*** Opening of EXTRACTED ENTRIES ***

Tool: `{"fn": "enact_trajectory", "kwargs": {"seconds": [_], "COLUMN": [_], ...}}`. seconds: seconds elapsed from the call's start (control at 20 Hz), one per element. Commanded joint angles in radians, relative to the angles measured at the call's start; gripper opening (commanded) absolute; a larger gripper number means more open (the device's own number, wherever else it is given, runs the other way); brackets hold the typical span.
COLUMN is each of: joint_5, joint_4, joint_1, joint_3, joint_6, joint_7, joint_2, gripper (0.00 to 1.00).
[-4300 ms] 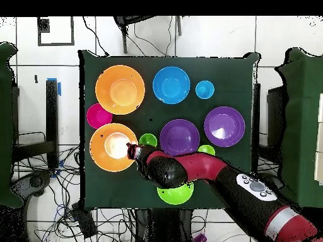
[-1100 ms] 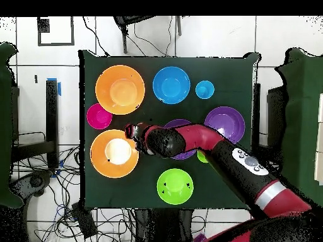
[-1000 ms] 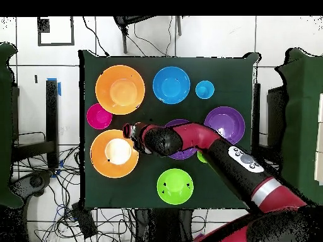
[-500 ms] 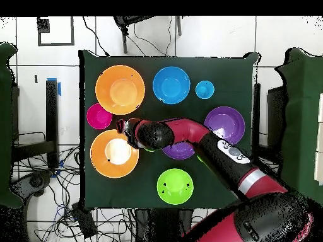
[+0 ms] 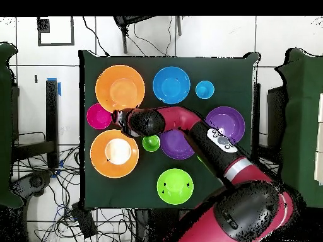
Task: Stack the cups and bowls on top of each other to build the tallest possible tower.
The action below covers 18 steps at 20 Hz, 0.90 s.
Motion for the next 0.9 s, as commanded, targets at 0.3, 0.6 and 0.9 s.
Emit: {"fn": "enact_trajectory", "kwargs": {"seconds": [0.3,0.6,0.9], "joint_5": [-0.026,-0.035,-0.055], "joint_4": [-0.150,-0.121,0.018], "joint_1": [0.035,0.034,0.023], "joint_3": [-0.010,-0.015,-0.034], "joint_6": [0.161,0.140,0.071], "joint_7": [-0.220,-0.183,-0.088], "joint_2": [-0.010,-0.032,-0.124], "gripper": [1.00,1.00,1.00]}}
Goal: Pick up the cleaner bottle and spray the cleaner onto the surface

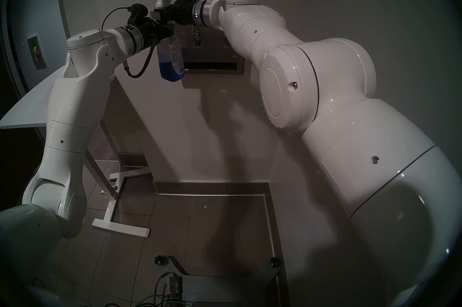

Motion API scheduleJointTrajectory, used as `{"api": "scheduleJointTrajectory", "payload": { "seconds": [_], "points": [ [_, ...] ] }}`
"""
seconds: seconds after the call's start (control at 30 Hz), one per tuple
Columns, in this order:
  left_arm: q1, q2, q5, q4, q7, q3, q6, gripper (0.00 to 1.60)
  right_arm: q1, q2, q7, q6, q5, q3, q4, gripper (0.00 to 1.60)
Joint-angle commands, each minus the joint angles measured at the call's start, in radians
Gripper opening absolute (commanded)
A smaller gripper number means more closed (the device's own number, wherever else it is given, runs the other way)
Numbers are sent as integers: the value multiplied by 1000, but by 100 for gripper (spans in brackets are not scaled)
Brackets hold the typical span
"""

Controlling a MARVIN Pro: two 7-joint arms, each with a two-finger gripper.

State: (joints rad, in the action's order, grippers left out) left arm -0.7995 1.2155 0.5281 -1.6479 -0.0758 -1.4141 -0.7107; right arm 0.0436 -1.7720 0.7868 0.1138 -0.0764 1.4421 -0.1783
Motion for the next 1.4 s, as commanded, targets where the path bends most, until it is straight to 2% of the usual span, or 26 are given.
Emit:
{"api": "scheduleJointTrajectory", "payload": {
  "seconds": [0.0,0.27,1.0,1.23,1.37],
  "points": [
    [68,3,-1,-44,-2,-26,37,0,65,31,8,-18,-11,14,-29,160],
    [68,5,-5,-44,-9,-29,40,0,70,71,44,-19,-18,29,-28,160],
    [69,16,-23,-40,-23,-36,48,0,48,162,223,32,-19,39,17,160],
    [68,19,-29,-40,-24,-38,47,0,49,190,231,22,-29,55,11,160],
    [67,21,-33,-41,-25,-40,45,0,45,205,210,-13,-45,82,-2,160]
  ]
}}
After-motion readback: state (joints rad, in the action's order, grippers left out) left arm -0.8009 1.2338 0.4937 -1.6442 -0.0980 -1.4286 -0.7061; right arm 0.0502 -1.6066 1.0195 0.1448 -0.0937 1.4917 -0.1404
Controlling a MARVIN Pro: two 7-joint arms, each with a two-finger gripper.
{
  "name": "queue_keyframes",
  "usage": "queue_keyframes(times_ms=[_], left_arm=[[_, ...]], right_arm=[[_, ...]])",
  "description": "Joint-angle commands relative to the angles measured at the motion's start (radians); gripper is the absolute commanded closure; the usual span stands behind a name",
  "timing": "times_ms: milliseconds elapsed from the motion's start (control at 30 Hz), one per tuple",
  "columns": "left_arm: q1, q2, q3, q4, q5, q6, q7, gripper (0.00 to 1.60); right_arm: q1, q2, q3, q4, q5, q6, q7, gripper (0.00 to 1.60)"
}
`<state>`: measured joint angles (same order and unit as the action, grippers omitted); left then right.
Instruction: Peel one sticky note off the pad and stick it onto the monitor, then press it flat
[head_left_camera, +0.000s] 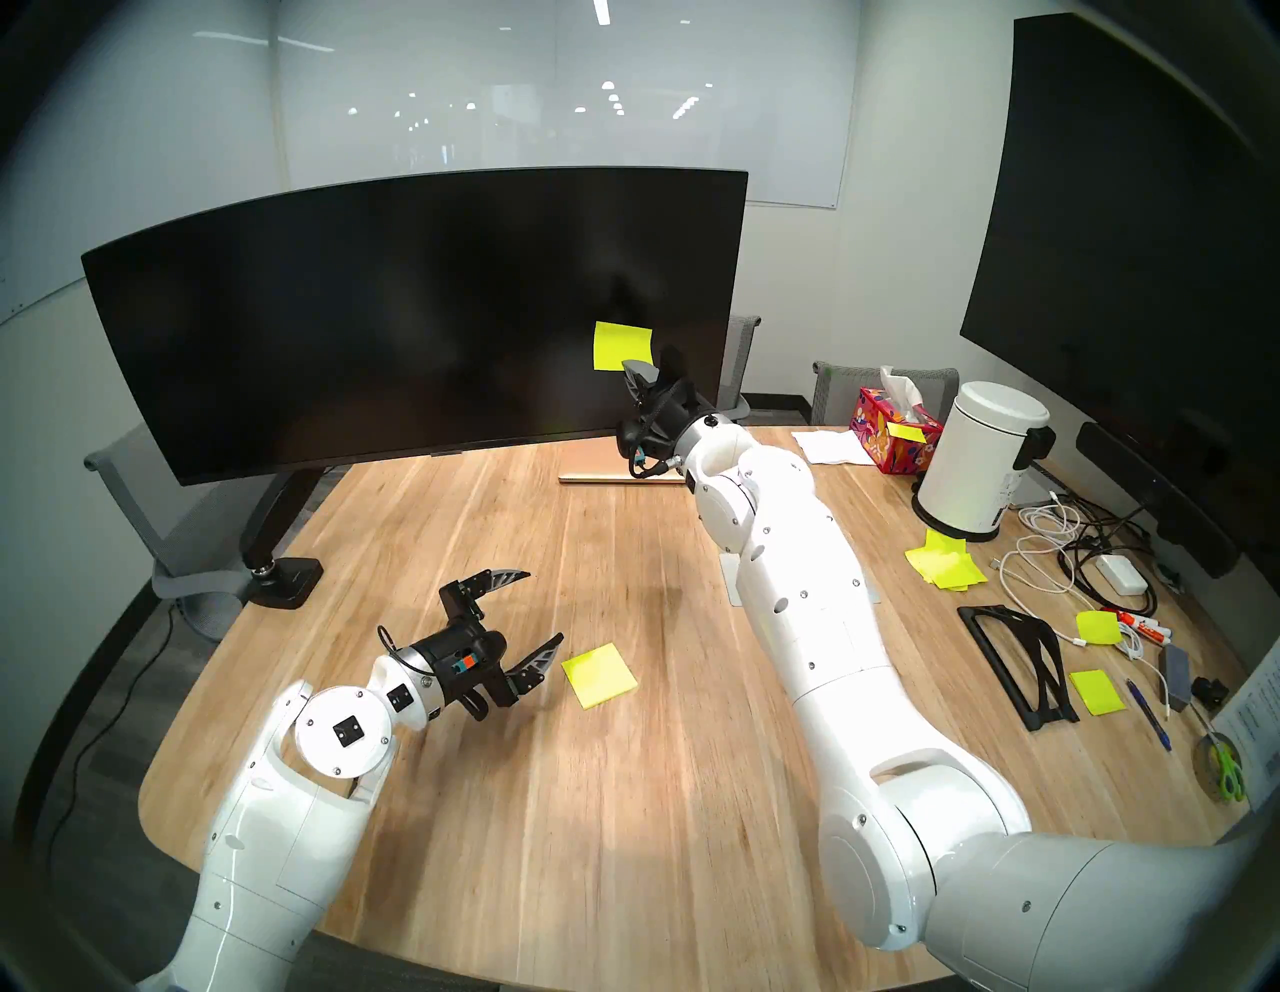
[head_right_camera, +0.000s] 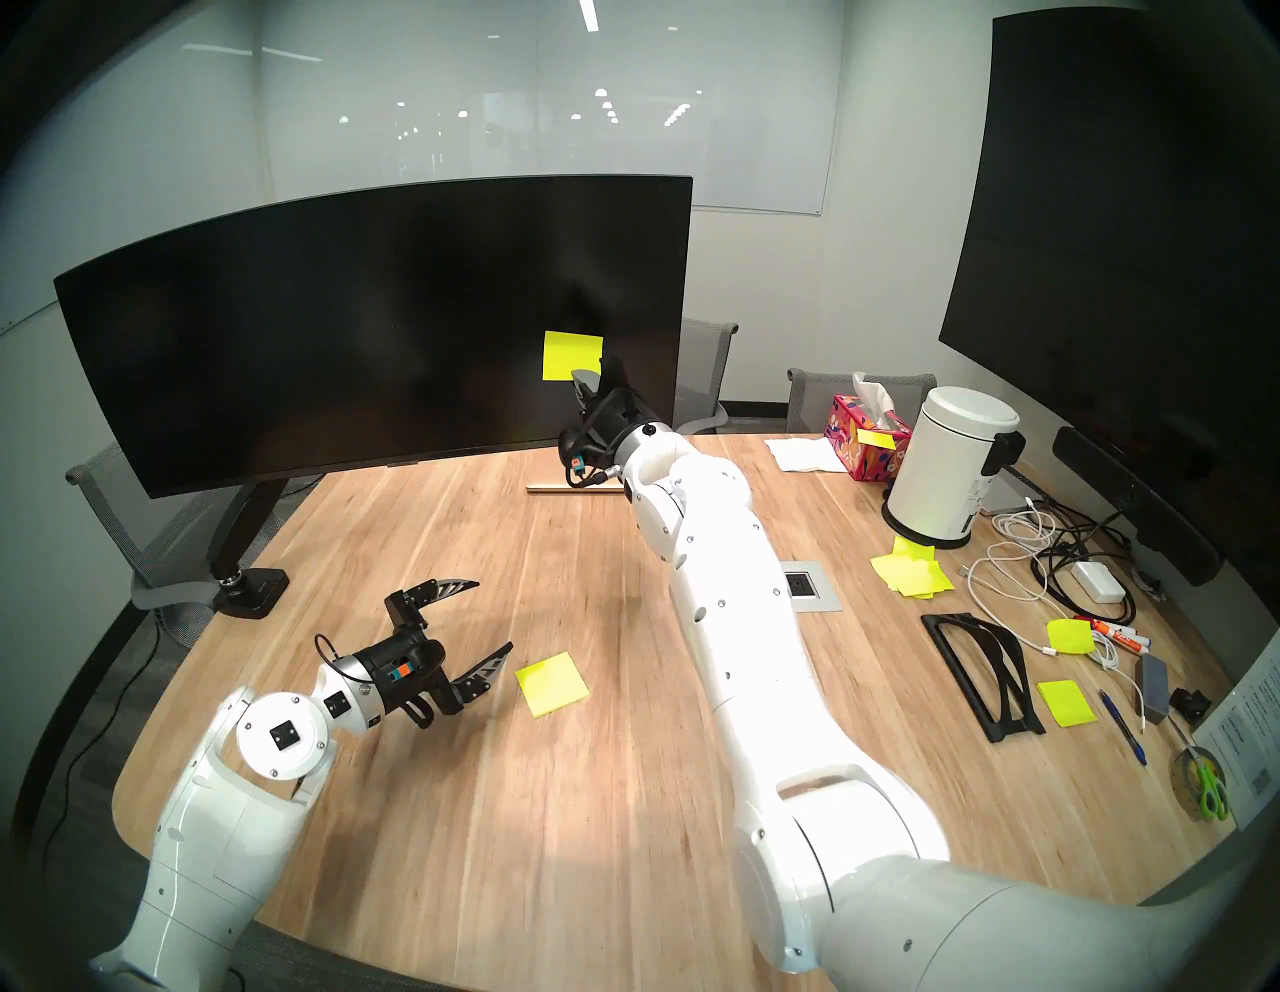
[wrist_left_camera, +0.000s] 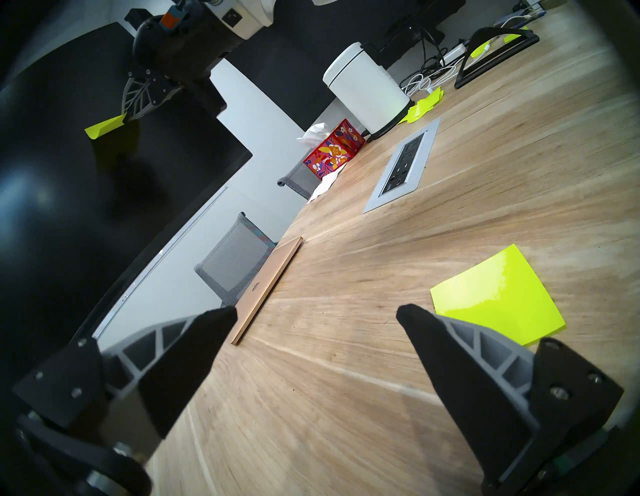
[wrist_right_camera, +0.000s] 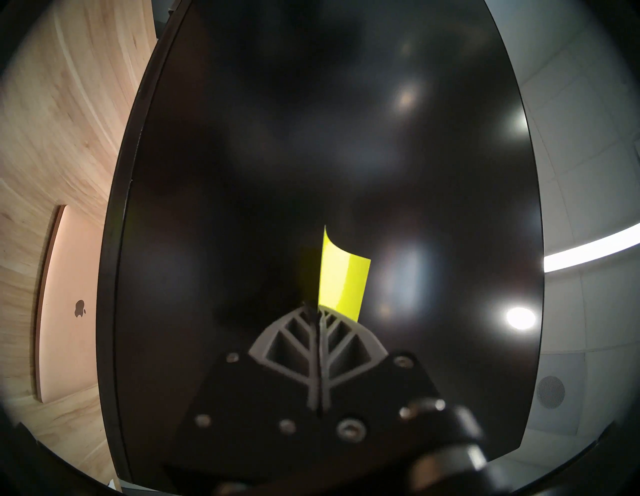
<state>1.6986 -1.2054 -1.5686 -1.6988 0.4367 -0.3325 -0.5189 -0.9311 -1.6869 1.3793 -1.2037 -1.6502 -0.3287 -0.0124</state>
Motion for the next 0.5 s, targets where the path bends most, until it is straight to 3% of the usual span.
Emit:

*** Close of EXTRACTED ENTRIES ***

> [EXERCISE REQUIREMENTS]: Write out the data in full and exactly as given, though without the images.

> [ANSWER]:
Tool: `{"fn": "enact_trajectory", "kwargs": {"seconds": [_], "COLUMN": [_], ...}}`. seconds: seconds elapsed from the call's start (control at 20 Hz), one per element. Commanded joint angles in radians, relative to the angles measured at the call's start; gripper opening (commanded) absolute; a larger gripper number means more open (the device's own number, wherever else it is given, runs the other way); brackets hold the typical span.
COLUMN is each of: joint_5, joint_4, joint_1, joint_3, joint_6, joint_7, joint_2, gripper (0.00 to 1.00).
[-4300 ms] 
[-1100 ms] 
[-1000 ms] 
[-500 ms] 
[+0 ms] 
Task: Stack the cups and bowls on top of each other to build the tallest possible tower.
The action below covers 18 steps at 20 Hz, 0.90 s.
Motion for the next 0.9 s, as commanded, targets at 0.3, 0.6 and 0.9 s.
Emit: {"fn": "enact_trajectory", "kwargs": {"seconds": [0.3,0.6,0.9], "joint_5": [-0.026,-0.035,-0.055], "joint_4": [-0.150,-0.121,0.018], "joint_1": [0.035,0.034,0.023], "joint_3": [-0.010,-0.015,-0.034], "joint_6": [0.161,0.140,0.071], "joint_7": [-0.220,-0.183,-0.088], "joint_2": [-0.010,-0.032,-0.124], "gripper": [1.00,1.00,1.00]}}
Goal: Pick up the cleaner bottle and spray the cleaner onto the surface


Motion API scheduleJointTrajectory, used as `{"api": "scheduleJointTrajectory", "payload": { "seconds": [_], "points": [ [_, ...] ] }}`
"""
seconds: seconds after the call's start (control at 30 Hz), one per tuple
Columns, in this order:
  left_arm: q1, q2, q5, q4, q7, q3, q6, gripper (0.00 to 1.60)
  right_arm: q1, q2, q7, q6, q5, q3, q4, gripper (0.00 to 1.60)
Joint-angle commands, each minus the joint angles measured at the call's start, in radians
Gripper opening absolute (commanded)
A smaller gripper number means more closed (the device's own number, wherever else it is given, runs the other way)
Numbers are sent as integers: the value multiplied by 1000, but by 100 for gripper (spans in brackets are not scaled)
Brackets hold the typical span
"""

Controlling a MARVIN Pro: two 7-joint arms, each with a two-finger gripper.

State: (joints rad, in the action's order, grippers left out) left arm -0.7995 1.2155 0.5281 -1.6479 -0.0758 -1.4141 -0.7107; right arm 0.0436 -1.7720 0.7868 0.1138 -0.0764 1.4421 -0.1783
Motion for the next 1.4 s, as commanded, targets where the path bends most, until it is straight to 2% of the usual span, or 26 are given.
Emit:
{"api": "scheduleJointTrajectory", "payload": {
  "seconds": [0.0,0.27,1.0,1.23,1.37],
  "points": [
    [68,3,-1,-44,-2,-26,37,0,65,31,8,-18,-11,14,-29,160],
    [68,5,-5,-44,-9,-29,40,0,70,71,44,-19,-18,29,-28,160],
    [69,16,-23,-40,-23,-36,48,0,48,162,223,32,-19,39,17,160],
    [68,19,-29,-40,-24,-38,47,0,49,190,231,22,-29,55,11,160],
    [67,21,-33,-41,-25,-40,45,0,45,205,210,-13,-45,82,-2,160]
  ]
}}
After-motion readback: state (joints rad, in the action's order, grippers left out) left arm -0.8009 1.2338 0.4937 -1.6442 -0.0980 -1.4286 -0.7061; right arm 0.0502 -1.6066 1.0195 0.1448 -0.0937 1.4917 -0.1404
Controlling a MARVIN Pro: two 7-joint arms, each with a two-finger gripper.
{
  "name": "queue_keyframes",
  "usage": "queue_keyframes(times_ms=[_], left_arm=[[_, ...]], right_arm=[[_, ...]])",
  "description": "Joint-angle commands relative to the angles measured at the motion's start (radians); gripper is the absolute commanded closure; the usual span stands behind a name",
  "timing": "times_ms: milliseconds elapsed from the motion's start (control at 30 Hz), one per tuple",
  "columns": "left_arm: q1, q2, q3, q4, q5, q6, q7, gripper (0.00 to 1.60); right_arm: q1, q2, q3, q4, q5, q6, q7, gripper (0.00 to 1.60)"
}
`<state>`: measured joint angles (same order and unit as the action, grippers omitted); left then right.
Instruction: Peel one sticky note off the pad and stick it onto the monitor, then press it flat
[head_left_camera, +0.000s] 
[head_right_camera, +0.000s] 
[wrist_left_camera, +0.000s] 
[wrist_right_camera, +0.000s] 
<state>1.6986 -1.2054 -1.5686 -1.6988 0.4367 -0.3325 -0.5189 -0.9311 -1.6869 1.3793 -1.2037 -1.6502 -0.3287 -0.0124</state>
Motion for the next 0.5 s, targets where the path bends most, until it is straight to 3% of the usual span.
Emit:

The exercise requires nothing else.